Para pembuat kebijakan yang berkumpul dari seluruh dunia untuk pertemuan minggu ini menghadapi tantangan untuk menahan lonjakan inflasi dengan kenaikan suku bunga, tanpa memicu resesi global.

IMF pada Selasa (11/10) memangkas perkiraan pertumbuhan global untuk 2023 di tengah tekanan yang bertabrakan dari harga energi dan pangan yang tinggi dan perang di Ukraina, memperingatkan bahwa kondisinya dapat memburuk secara signifikan tahun depan.

Kenaikan suku bunga agresif Federal Reserve AS juga telah mendorong dolar terhadap banyak mata uang lainnya, memaksa beberapa negara berkembang untuk menaikkan suku bunga meskipun pertumbuhan lemah untuk menghindari mata uang mereka jatuh terlalu banyak.

Dalam pernyataan itu, para pemimpin keuangan G7 mengatakan mereka akan terus mendorong negara-negara penghasil minyak untuk meningkatkan produksi guna mengatasi pasokan yang terbatas, dan melibatkan negara-negara OPEC+ dalam masalah ini "meskipun keputusan mereka baru-baru ini mengecewakan."

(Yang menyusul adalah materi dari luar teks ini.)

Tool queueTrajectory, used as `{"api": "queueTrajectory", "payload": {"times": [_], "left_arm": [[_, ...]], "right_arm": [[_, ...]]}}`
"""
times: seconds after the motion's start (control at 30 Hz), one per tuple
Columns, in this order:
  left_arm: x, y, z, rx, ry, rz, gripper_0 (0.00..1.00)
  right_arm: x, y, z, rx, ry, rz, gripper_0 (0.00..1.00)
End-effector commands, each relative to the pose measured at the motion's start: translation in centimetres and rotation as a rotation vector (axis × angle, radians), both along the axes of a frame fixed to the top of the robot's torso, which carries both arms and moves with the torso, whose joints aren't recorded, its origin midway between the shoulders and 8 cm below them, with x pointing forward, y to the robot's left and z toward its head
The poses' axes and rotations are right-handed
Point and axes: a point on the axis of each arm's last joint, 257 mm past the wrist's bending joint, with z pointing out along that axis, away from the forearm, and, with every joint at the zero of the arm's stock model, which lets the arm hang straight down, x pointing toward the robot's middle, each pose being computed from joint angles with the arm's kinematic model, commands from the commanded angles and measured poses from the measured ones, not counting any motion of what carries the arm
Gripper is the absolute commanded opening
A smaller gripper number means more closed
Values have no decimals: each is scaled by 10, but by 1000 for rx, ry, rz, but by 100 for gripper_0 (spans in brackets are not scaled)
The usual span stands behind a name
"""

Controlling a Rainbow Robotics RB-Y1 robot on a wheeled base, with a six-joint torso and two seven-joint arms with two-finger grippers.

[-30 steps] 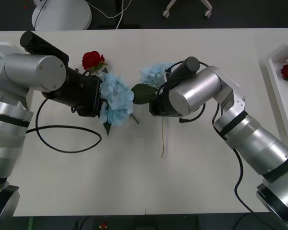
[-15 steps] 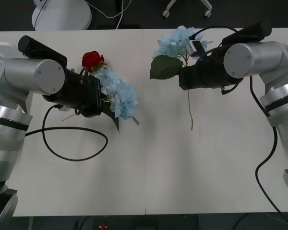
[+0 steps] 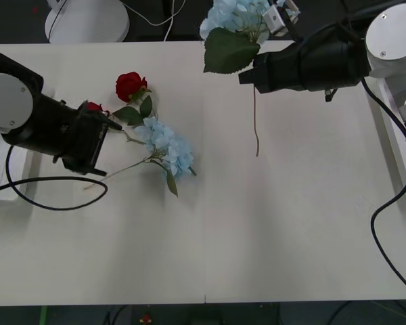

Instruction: Put the red flowers into the right box and the blue flowers into the left box

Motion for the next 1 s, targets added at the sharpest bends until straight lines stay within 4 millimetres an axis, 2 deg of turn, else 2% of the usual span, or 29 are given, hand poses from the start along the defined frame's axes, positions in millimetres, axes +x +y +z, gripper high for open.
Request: {"api": "queueTrajectory", "payload": {"times": [0.03,0.13,0.23,0.43,0.6,0.73,0.87,1.0], "left_arm": [[-14,37,24,288,-174,-377,100],[-12,44,29,435,-279,-627,100],[-8,46,29,564,-370,-846,100],[-5,40,25,704,-496,-1149,100],[-19,41,32,676,-618,-1171,100],[-35,39,46,593,-805,-1118,100],[-44,25,63,516,-1002,-1044,100],[-43,10,82,467,-1178,-959,100]], "right_arm": [[-4,33,77,30,-205,107,0],[-10,54,91,77,-251,153,0],[-17,65,99,100,-278,191,0],[-35,92,121,172,-295,260,0],[-44,115,135,151,-316,302,0],[-50,133,140,178,-317,316,0],[-53,149,141,190,-329,323,0],[-61,163,142,212,-322,342,0]]}}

OPEC+, kelompok produsen minyak yang terdiri dari Organisasi Negara-negara Pengekspor Minyak (OPEC) plus sekutu termasuk Rusia, menyetujui pengurangan produksi minyak yang tajam awal bulan ini, membatasi pasokan di pasar yang sudah ketat dan menarik kritik keras dari Presiden AS Joe Biden.